EXERCISE DIRECTIONS —
Give a bare count of the lines with "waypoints" in the material below.
━━━━
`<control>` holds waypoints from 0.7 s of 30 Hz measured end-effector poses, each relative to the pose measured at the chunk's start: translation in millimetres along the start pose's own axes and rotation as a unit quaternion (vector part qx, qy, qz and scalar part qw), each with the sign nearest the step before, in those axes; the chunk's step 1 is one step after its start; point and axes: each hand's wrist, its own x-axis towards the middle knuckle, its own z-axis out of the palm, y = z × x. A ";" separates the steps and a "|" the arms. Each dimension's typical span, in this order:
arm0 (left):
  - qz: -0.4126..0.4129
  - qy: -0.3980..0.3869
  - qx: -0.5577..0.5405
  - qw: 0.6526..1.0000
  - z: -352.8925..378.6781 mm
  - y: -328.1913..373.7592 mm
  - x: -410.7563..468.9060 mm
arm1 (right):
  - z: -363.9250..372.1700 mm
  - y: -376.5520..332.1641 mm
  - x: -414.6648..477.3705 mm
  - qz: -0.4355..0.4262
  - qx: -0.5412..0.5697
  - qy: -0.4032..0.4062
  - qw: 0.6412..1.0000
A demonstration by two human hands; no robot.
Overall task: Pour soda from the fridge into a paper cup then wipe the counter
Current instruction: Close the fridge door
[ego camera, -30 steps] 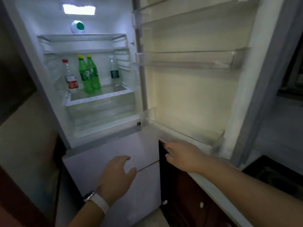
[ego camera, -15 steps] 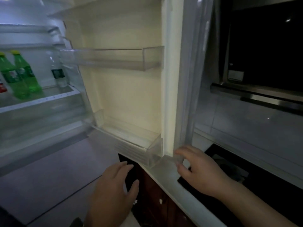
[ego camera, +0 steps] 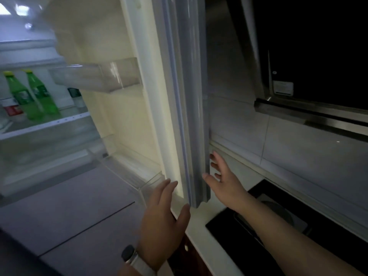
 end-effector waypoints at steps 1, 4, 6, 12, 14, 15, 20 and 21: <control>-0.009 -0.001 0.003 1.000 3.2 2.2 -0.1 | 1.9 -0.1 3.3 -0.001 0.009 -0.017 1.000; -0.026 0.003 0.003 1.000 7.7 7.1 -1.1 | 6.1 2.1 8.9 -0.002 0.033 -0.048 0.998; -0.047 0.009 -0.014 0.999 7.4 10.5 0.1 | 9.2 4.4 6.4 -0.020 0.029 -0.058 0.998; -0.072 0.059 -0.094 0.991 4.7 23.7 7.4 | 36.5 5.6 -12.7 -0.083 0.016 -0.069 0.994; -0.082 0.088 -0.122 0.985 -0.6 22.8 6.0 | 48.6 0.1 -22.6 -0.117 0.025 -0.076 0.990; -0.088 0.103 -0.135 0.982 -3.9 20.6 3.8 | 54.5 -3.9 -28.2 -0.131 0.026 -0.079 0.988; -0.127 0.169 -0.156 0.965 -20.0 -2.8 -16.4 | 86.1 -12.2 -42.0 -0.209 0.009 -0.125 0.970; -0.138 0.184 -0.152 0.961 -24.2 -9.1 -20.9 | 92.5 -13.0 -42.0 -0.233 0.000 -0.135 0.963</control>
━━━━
RESULT OF THE EXERCISE —
2